The minimum must weight requirements for icewine is as follows, in the measures used in the respective country:
In Austria, Germany, the US, and Canada, the grapes must freeze naturally to be called icewine. In other countries, some winemakers use cryoextraction (mechanical freezing) to simulate the effect of a frost and typically do not leave the grapes to hang for extended periods as is done with natural icewines.
Cryoextraction is the process by which grapes are frozen with refrigeration and pressed. Winemakers subject grapes to temperatures around 20 degrees Fahrenheit (or −7 degrees Celsius), and press them while still frozen. Ice crystals remain in the press, while concentrated juice flows out. The resulting wine resembles ice wine. The process of freeze distillation is similar in its concentrating effects, although it occurs after fermentation.
These non-traditional wines are sometimes referred to as "icebox wines".[35] This may be in reaction to restrictions on using the term "ice wine", such as was ruled in the United States of America in 2002.[36] [37] An example is Bonny Doon's Vin de Glacière or King Estate's Vin Glace (made from Oregon Pinot gris grapes).

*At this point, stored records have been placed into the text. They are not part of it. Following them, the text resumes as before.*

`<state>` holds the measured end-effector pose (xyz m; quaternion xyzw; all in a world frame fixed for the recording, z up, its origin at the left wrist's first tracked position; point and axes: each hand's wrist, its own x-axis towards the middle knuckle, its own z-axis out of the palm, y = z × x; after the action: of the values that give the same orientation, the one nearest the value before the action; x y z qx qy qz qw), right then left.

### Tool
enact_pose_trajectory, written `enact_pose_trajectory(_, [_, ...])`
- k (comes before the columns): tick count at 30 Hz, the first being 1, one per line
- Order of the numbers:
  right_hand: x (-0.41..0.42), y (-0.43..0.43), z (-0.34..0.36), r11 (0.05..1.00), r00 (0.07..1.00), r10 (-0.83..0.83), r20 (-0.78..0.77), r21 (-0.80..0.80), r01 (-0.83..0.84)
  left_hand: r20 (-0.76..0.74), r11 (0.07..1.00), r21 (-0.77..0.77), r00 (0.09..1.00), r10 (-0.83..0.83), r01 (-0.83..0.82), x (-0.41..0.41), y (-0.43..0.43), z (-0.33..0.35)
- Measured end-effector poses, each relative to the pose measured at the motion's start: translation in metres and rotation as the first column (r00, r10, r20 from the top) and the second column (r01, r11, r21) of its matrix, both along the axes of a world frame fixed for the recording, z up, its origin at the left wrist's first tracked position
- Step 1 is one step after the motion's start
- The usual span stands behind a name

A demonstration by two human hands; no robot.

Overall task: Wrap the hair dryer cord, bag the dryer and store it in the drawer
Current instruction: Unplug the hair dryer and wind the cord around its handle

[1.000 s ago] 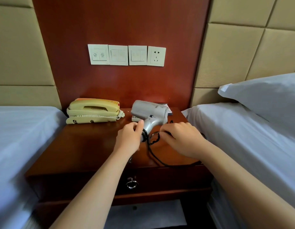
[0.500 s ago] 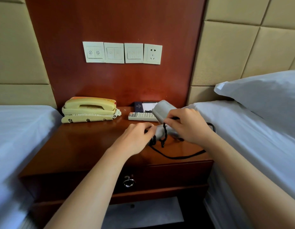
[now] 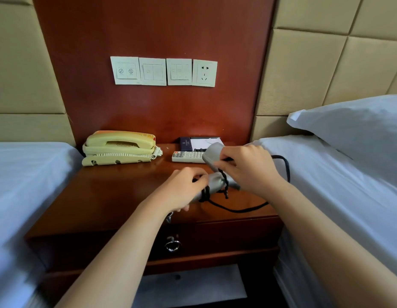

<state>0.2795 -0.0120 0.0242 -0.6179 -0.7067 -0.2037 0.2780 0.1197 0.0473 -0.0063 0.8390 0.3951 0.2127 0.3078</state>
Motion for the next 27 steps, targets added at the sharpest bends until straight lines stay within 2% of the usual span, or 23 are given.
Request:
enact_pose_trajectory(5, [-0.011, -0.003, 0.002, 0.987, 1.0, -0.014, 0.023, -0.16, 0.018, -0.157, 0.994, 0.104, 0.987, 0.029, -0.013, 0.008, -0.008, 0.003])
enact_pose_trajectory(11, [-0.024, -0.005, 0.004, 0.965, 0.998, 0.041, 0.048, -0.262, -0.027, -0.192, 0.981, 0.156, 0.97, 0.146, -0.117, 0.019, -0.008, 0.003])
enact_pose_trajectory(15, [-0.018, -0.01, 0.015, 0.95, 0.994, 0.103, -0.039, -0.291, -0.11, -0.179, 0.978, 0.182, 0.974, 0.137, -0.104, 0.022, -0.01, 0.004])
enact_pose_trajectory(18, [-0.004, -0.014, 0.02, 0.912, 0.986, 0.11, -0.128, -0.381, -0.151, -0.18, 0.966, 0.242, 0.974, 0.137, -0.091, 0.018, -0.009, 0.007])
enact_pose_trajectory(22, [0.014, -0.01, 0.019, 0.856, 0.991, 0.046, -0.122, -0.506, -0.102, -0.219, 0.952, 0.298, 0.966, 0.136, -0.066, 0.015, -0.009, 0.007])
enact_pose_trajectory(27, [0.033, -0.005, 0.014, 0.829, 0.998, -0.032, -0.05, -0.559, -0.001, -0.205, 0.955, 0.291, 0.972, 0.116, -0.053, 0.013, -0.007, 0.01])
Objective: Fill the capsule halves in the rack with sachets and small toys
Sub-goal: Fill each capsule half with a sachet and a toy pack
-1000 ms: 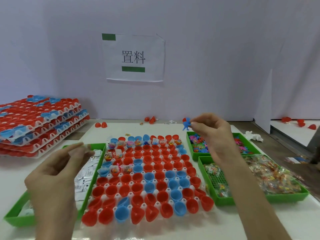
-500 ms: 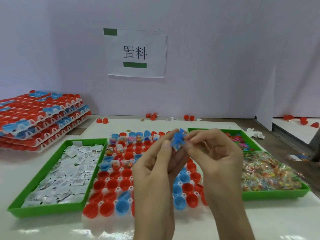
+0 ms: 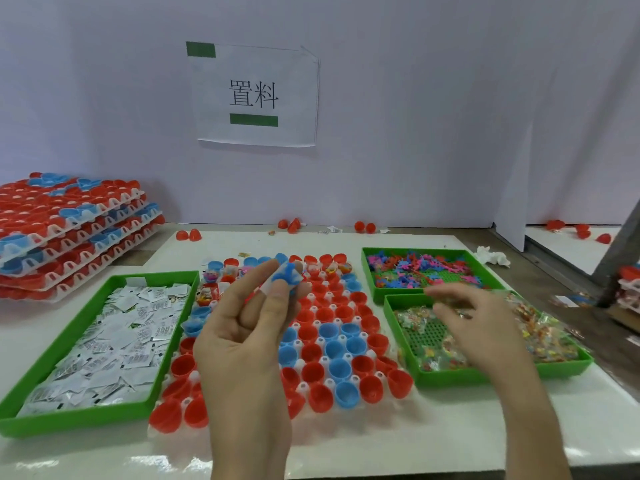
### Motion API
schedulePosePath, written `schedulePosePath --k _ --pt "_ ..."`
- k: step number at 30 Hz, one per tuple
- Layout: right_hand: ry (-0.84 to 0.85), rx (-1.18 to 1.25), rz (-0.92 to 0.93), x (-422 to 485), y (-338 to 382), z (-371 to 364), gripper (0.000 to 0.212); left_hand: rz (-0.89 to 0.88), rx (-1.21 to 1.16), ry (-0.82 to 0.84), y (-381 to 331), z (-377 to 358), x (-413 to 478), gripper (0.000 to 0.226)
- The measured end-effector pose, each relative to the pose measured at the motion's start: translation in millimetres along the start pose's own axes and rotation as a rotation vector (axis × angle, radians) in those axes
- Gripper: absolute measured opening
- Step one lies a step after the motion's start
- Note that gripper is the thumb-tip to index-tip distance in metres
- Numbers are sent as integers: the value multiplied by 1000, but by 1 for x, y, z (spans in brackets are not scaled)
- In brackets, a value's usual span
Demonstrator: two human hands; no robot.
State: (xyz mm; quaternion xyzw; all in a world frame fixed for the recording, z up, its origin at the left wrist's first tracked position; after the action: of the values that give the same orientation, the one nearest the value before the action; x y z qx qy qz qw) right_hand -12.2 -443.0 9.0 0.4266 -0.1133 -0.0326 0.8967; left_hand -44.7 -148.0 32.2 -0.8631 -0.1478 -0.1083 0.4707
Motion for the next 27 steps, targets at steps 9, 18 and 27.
schedulePosePath --k 9,18,27 --pt "183 -418 -286 10 -36 -37 21 35 84 48 4 -1 0 22" --pt "-39 -279 -237 7 -37 -26 11 109 160 144 11 -10 -1 37" --pt "81 436 323 -19 71 -23 22 116 266 253 10 -21 -2 33"
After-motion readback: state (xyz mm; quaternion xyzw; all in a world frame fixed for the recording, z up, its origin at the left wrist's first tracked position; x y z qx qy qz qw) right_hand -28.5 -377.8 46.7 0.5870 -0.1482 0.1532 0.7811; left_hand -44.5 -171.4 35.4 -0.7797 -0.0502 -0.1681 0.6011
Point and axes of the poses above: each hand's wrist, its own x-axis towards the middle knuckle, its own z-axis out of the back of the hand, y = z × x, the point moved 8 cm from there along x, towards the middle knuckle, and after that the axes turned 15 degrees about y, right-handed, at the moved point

German wine law entirely bans post-harvest freezing methods, even if not labeled "Eiswein".
Typical grapes used for icewine production are Riesling, considered to be the noblest variety by German winemakers; Vidal, highly popular in Ontario, Canada; and the red grape Cabernet Franc. Many vintners, especially from the New World, are experimenting with making icewine from other varieties: whites such as Seyval blanc, Chardonnay, Kerner, Gewürztraminer, Muscat Ottonel, Chenin blanc, Pinot blanc, and Ehrenfelser, or reds such as Merlot, Pinot noir, and even Cabernet Sauvignon. Pillitteri Estates Winery from the Niagara-on-the-Lake region of Ontario claim to be the first winery in the world producing Shiraz (Syrah) icewine with the 2004 vintage, Semillion, and Sangiovese in 2007.[38]
Icewines from white varieties tend to be pale yellow or light gold in color when they are young and can maderise (acquiring a deep amber-golden color) as they age. The red varieties tend to have a light burgundy or even pink color like that of rosé wines, since the steeping of the skins in the pressed liquid typically used in red wine making is obviously not possible in ice wine production.
Even though it is normal for residual sugar content in icewine to run from 180 g/L up to as high as 320 g/L (with a mean in the 220 g/L range), icewine is very refreshing (as opposed to cloying) due to high acidity. (The titratable acidity in ice wine is almost always above 10 g/L.)
Icewine usually has a slightly lower alcohol content than regular table wine. Some Riesling icewines from Germany have an alcohol content as low as 6%. Icewines produced in Canada usually have higher alcohol content, between 8 and 13 percent. In most years, icewines from Canada generally have higher brix degree (must weight) compared to those from Germany. This is largely due to the more consistent winters in Canada. Must with insufficient brix level cannot be made into icewine, and is thus often sold as "special select late harvest" or "select late harvest" at a fraction of the price that true icewine commands.